A native of Muskogee, OK, Irwin’s long career in speech-language pathology included positions at the University of Minnesota, University of Wisconsin, University of Kansas, Memphis State University, the Blue Grass Research Association, and, most recently, Eastern Kentucky University (EKU) where he was visiting distinguished lecturer and consultant from 1980 to 1993. In addition to his service to ASHA, he also chaired and served on advisory and project committees for the National Institutes of Health, the U.S. Department of Education (ED), and numerous other organizations.
His career was marked with numerous awards and honors, including a 1969 citation for distinguished service from the ED’s Bureau of Education for the Handicapped, the Honors of ASHA in 1970, an Honorary Degree of Science from EKU in 1985, and honorary life membership in the Wisconsin Speech-Language Pathology and Audiology Association. In 1972, he was named as a Kentucky Colonel, an honorary title conferred by the state’s governor in recognition of community service.
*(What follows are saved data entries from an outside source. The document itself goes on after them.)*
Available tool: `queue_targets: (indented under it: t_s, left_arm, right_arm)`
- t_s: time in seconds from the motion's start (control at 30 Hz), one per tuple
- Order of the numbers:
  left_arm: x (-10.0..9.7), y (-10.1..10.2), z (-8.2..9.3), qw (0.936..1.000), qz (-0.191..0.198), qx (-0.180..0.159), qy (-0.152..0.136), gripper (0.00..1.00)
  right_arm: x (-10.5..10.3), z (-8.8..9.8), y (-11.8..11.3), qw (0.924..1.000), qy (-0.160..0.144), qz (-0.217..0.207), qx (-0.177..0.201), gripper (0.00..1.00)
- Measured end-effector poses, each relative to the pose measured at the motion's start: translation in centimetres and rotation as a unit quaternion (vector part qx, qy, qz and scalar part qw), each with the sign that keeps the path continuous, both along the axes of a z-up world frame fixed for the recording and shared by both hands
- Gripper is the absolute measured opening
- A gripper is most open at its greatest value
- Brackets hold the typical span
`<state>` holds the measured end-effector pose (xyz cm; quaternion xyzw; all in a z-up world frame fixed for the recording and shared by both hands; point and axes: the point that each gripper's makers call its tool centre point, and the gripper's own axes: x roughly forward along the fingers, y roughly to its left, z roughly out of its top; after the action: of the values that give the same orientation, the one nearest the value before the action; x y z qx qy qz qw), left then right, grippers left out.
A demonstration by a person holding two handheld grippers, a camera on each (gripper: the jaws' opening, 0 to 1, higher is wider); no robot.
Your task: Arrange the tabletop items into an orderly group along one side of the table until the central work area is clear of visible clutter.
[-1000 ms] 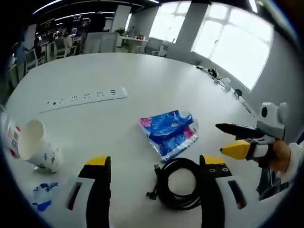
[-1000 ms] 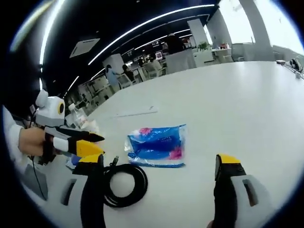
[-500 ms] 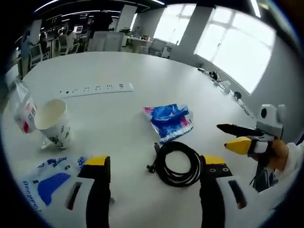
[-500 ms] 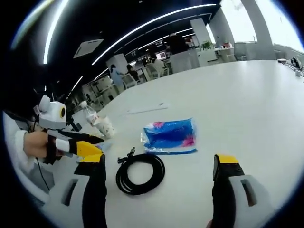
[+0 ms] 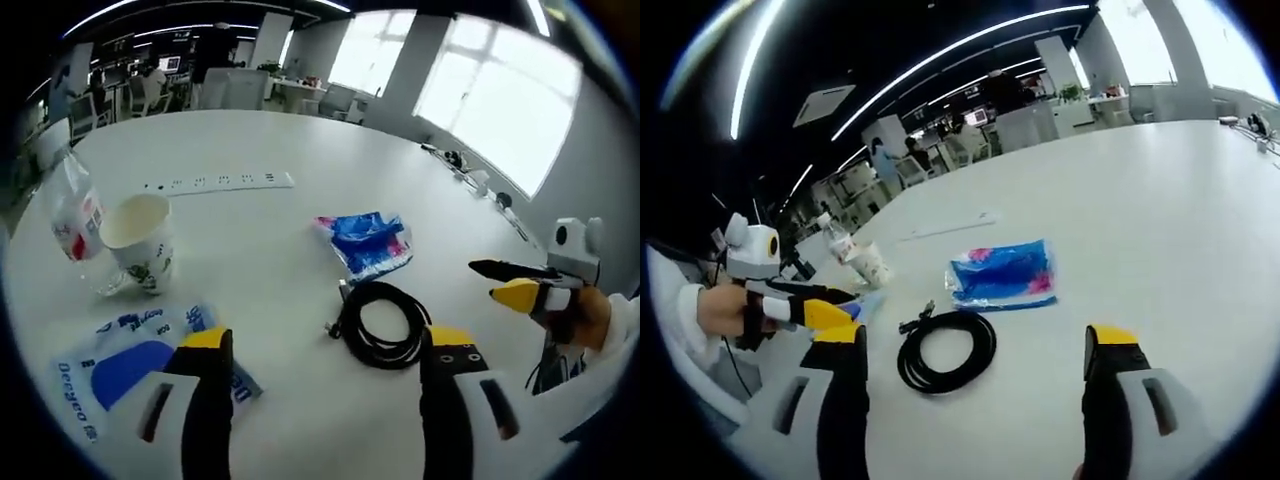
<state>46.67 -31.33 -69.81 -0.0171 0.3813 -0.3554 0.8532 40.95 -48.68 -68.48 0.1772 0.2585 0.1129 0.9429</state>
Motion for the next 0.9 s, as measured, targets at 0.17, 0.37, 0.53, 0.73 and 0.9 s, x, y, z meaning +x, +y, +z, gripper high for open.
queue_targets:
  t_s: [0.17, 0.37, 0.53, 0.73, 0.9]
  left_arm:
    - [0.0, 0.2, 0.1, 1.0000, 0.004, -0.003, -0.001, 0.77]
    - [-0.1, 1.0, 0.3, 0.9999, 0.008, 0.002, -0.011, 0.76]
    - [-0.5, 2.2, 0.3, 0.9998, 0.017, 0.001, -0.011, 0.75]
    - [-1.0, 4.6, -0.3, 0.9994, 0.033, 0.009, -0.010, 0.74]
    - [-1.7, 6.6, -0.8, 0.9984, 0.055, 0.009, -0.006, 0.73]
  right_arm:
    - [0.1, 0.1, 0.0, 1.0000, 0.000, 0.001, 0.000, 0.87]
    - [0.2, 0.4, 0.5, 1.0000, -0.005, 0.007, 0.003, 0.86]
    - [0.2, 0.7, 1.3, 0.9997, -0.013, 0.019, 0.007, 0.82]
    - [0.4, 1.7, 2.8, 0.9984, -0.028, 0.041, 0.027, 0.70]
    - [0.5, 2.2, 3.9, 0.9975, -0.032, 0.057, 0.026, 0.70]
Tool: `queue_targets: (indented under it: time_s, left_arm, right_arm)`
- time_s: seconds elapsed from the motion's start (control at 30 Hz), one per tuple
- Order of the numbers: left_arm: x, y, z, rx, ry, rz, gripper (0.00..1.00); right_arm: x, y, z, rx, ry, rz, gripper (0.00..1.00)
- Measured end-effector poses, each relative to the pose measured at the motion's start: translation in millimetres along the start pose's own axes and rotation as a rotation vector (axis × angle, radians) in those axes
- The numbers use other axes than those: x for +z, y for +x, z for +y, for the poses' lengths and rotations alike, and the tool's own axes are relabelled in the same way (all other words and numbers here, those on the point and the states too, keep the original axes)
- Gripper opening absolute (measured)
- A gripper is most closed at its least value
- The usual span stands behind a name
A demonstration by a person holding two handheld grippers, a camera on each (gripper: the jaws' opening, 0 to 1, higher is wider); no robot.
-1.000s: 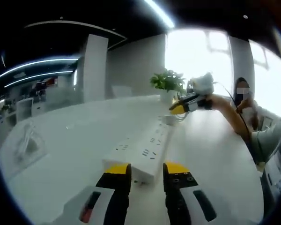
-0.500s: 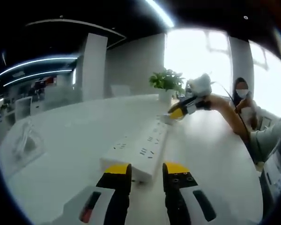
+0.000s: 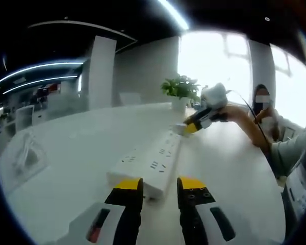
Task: Straighten the power strip on the desk, plug the charger into it
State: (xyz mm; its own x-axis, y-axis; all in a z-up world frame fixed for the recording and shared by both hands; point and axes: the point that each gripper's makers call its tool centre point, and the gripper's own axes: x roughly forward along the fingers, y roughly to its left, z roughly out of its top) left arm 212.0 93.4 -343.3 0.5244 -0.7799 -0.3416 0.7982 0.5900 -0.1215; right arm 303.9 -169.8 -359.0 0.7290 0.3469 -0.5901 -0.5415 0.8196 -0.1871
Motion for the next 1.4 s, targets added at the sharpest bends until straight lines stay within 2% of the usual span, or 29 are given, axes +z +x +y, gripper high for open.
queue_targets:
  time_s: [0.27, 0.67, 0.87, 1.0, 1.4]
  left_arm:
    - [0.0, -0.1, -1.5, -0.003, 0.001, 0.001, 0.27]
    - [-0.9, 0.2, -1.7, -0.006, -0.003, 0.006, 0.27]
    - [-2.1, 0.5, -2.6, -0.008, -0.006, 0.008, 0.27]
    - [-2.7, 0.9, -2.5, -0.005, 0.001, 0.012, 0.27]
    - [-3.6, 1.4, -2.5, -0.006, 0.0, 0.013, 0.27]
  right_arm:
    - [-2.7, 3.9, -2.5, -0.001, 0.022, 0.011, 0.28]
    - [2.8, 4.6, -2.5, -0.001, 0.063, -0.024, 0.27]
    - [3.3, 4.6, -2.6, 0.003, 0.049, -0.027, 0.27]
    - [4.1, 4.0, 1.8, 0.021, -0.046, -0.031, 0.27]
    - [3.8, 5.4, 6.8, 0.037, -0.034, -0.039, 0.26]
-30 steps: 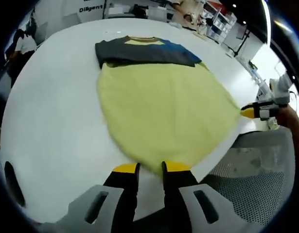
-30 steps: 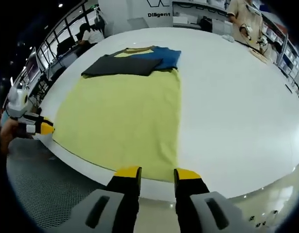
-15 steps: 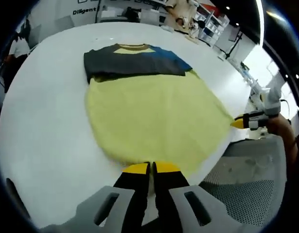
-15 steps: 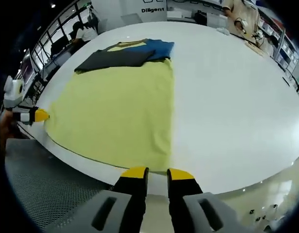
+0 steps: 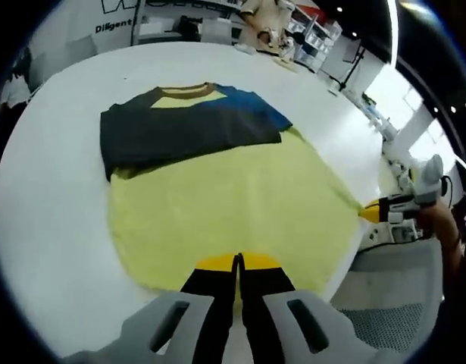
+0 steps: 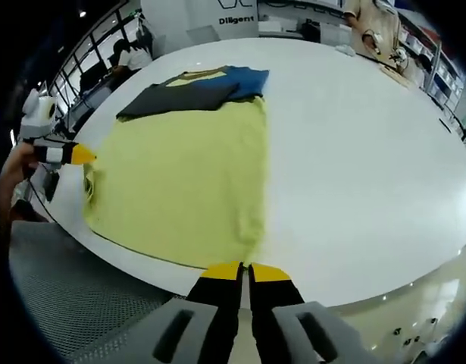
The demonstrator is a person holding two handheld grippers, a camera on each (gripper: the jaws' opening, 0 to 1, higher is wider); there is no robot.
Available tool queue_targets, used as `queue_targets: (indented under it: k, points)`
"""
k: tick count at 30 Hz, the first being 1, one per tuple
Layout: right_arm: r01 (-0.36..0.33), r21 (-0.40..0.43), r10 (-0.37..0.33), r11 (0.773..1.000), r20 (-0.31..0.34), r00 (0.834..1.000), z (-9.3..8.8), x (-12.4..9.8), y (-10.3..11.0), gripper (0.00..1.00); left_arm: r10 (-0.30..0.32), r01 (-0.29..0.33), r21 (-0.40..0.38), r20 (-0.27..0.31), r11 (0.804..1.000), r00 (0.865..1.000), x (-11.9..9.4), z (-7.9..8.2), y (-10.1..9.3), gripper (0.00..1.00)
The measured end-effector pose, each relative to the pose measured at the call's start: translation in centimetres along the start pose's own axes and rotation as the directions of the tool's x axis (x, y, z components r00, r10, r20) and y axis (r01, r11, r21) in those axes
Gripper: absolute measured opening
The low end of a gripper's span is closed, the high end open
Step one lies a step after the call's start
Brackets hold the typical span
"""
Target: Fold the garment on the visible template until the final outline fits inside the template.
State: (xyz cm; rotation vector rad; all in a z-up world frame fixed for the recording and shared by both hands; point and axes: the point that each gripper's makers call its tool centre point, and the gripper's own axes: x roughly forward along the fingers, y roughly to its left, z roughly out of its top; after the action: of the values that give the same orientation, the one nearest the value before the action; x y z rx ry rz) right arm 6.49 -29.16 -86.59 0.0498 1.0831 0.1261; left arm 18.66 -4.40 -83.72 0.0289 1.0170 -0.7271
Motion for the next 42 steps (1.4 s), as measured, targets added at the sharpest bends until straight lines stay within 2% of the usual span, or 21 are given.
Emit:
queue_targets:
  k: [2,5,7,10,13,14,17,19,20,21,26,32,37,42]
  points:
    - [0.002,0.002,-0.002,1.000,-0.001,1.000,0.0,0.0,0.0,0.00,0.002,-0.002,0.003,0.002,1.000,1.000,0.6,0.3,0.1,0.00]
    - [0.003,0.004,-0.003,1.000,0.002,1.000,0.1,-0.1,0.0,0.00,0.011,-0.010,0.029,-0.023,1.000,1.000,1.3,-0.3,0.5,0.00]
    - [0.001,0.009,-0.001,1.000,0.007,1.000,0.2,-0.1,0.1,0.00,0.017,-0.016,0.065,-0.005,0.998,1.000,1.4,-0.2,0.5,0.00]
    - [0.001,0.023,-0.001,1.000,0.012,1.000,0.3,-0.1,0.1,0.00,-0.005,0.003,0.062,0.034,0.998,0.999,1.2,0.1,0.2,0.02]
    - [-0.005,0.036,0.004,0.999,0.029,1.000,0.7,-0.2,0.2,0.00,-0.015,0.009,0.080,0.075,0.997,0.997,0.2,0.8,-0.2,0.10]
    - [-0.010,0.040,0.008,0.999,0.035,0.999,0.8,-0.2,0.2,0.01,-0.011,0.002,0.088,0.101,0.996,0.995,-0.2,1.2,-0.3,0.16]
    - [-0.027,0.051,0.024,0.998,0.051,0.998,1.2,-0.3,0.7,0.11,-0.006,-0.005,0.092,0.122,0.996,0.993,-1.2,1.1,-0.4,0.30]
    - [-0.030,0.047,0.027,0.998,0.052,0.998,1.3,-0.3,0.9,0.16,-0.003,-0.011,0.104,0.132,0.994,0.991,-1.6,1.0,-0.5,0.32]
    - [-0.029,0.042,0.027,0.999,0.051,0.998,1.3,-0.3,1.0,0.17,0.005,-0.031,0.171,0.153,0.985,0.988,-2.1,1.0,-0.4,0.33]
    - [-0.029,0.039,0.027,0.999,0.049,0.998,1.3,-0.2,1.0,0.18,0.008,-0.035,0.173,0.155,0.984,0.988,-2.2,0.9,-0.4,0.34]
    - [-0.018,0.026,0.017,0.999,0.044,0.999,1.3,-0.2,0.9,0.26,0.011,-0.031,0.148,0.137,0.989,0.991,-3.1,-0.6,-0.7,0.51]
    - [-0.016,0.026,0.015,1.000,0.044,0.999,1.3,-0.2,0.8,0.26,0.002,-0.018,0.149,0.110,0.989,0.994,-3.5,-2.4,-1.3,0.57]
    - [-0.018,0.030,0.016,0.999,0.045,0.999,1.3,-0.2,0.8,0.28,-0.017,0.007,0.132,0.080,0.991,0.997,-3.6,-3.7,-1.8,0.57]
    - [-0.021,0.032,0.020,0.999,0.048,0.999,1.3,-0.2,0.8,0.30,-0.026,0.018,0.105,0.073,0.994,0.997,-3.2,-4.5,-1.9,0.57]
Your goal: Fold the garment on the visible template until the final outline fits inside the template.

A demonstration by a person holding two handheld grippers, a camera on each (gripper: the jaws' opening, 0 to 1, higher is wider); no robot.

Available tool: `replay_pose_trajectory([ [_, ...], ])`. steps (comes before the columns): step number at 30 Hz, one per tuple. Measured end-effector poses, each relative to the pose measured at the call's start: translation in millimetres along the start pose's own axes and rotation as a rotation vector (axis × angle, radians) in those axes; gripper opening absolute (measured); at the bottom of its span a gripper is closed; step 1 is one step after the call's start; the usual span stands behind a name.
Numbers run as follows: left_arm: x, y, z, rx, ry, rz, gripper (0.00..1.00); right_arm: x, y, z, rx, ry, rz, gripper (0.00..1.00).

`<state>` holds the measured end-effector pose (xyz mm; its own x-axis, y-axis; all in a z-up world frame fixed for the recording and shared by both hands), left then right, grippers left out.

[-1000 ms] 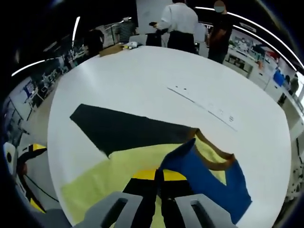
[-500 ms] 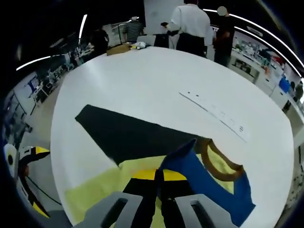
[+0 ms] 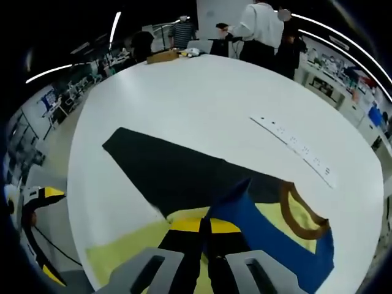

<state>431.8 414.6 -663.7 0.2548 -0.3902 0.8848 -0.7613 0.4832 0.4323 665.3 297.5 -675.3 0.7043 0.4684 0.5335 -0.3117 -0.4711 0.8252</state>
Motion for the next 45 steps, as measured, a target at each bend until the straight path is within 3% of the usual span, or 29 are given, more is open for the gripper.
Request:
replay_pose_trajectory([
  [4,-1.9,2.3,-1.4,0.005,0.003,-0.004,0.98,-8.2,-12.3,-3.5,0.015,-0.058,-0.013,0.00],
  [11,-3.1,3.7,-2.6,0.010,0.006,-0.006,0.98,-10.3,-15.0,-5.2,0.066,-0.079,0.021,0.00],
  [19,1.3,-1.2,-2.4,0.004,-0.007,-0.004,0.99,-10.6,2.0,6.3,0.075,-0.073,0.074,0.25],
  [30,5.6,-2.2,-2.1,0.005,-0.010,0.000,0.99,-32.6,41.7,49.3,0.059,-0.128,0.143,0.48],
  [45,7.9,-5.2,1.5,-0.007,-0.011,0.007,0.99,-87.5,99.6,119.7,-0.029,-0.224,0.176,0.48],
])
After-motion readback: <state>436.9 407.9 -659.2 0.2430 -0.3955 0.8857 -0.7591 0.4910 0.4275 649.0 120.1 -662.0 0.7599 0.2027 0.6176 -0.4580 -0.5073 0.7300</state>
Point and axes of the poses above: the point that each gripper's makers call its tool centre point, and the gripper's own axes: y roughly backward along the fingers, z roughly to its right, x roughly out of its top, the point moved 6 cm from there along y, roughly backward along the fingers, and after that the axes turned 13 degrees about -y, right-handed, at the moved point
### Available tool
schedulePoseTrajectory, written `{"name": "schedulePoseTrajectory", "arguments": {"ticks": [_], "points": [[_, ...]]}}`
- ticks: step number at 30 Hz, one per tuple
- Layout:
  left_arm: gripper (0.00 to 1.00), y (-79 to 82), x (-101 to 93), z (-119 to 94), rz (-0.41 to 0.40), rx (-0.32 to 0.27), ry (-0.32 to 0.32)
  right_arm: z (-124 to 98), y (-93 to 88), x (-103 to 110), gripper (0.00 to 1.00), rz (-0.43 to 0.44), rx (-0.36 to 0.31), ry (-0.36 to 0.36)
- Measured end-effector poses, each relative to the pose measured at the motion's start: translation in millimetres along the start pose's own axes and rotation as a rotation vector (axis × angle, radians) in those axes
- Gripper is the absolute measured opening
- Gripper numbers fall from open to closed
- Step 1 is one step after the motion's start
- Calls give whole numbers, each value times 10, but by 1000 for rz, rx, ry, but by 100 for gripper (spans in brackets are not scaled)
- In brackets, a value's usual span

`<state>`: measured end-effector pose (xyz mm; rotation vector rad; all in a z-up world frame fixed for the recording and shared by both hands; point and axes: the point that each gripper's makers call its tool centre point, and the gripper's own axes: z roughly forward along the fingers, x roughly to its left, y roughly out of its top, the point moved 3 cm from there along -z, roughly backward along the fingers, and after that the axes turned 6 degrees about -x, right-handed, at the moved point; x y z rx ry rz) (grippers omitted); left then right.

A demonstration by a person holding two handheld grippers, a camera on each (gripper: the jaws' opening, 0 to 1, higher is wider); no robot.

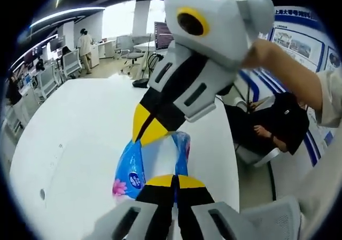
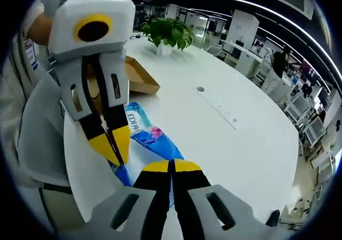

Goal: Operate the shoe box by opening the lid, removing the specified soft item, and placing it in the target area until the item is outside and the box remains undamaged.

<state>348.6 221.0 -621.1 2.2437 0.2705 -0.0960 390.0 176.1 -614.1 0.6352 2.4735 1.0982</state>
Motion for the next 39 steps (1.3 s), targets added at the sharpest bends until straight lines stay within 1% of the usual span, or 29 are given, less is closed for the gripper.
{"name": "schedulePoseTrajectory", "arguments": {"ticks": [5,14,17,21,24,27,33,39], "points": [[0,12,44,149,2,13,-22,22,-116,-82,0,15,15,1],[0,-6,100,363,-7,37,-50,90,-279,-132,0,37,36,7],[0,-48,107,435,-14,45,-58,128,-332,-131,0,47,42,13],[0,-137,134,520,-15,65,-62,204,-435,-106,0,46,63,25],[0,-222,142,592,-32,81,-69,278,-507,-78,0,51,71,37],[0,-293,152,660,-28,103,-75,360,-582,-72,0,62,85,49],[0,-379,181,724,-25,126,-77,446,-662,-83,0,73,97,54],[0,-436,213,736,-27,140,-70,492,-715,-121,0,76,109,51]]}}
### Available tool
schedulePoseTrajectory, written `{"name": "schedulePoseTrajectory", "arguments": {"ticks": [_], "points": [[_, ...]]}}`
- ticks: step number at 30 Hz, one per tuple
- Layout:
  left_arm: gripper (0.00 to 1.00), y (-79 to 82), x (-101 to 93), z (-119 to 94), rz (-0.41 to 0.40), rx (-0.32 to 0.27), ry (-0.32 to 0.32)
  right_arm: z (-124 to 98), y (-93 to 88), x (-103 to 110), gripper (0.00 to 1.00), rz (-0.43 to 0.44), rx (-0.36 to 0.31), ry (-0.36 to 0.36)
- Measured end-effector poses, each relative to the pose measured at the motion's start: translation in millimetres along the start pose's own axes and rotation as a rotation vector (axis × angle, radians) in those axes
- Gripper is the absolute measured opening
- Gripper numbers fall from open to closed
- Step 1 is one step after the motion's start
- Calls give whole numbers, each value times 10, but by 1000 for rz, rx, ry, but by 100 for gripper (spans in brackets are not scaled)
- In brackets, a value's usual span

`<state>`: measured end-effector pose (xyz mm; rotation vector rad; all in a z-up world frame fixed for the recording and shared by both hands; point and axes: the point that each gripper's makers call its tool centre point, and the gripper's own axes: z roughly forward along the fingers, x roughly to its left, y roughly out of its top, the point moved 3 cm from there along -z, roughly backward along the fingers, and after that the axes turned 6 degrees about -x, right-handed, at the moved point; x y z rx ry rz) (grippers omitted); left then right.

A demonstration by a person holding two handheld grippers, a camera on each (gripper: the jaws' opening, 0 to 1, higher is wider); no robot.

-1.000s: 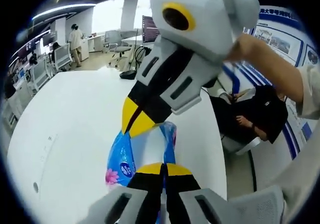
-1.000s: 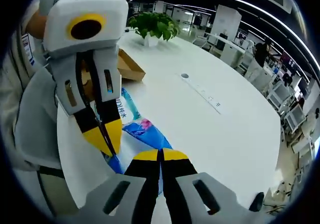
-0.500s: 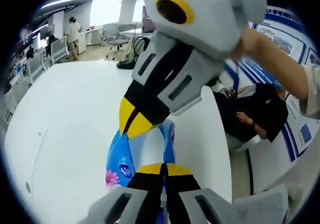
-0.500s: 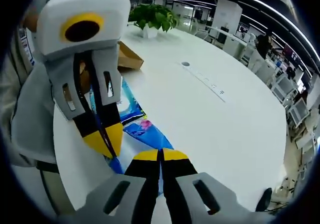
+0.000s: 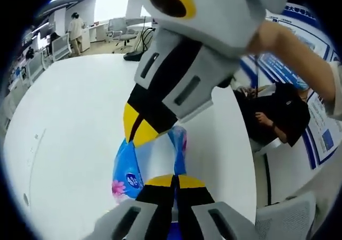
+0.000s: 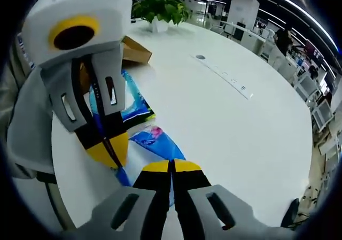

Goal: Operate the shoe box by opening the lid, removing the specified soft item, and placing it in the target area until the item is outside and the box remains undamaged.

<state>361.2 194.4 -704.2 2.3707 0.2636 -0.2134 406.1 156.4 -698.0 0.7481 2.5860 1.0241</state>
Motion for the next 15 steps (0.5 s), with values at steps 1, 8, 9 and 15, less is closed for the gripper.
{"name": "schedulePoseTrajectory", "arguments": {"ticks": [1,8,9,15], "points": [[0,-6,0,0,-3,-1,2,14,-5,3,0,-3,3,1],[0,-32,5,17,-11,0,6,57,-16,-18,0,-7,7,3],[0,-35,4,15,-10,1,6,59,-22,-22,0,-1,8,1],[8,-60,-12,-29,3,12,17,17,-25,-55,4,18,8,-29]]}}
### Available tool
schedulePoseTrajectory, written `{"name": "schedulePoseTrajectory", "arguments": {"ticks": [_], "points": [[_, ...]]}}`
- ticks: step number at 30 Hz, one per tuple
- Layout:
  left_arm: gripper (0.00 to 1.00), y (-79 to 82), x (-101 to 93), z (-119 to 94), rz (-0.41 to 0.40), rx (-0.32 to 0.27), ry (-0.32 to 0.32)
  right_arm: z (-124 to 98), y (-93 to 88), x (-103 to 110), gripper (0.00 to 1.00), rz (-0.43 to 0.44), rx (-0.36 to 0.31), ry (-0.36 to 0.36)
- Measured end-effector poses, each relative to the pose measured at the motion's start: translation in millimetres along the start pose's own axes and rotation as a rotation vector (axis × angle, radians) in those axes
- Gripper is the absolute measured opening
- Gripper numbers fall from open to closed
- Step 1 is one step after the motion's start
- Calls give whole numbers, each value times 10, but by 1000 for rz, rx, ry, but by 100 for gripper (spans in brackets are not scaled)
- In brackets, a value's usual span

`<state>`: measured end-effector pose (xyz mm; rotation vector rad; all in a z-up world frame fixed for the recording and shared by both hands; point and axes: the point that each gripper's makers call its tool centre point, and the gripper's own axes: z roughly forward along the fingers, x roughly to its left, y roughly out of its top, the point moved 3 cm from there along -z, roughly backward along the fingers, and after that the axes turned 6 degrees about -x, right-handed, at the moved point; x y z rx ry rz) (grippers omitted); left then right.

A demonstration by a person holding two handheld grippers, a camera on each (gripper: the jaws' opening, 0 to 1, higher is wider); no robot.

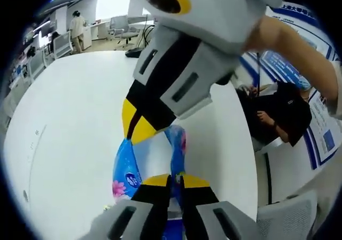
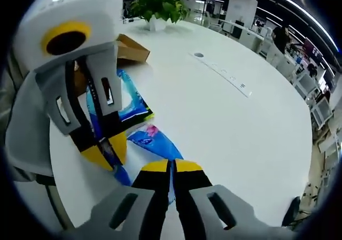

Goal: Operate the shoe box by opening the lid, removing the specified soft item, and placing it in the target area until the item is outside and the box remains undamaged.

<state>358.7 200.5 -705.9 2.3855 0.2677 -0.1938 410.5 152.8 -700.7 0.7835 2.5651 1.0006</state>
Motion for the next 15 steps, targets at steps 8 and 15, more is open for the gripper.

Julie F. Bolling, director of EKU’s communication disorders program, first met Irwin as she began her career and later came to know him as a good friend and colleague when she assumed her current position at EKU in 1985. She says Irwin was “always supportive, complimentary, and willing to give advice whenever asked.”
Irwin’s 1968 term as ASHA president he was also executive vice president from 1963 to 1966 coincided with a turbulent era during which many members pressured ASHA to take action in social and political arenas. At ASHA’s 1968 Convention, Irwin turned his presidential address over to Orlando Taylor, a leader of ASHA’s newly formed Black Caucus, and John Michel, a member opposed to the Association becoming involved in political issues. Each man spoke to the question, “What Should Be the Role of a Professional Association in a Conflict Society?”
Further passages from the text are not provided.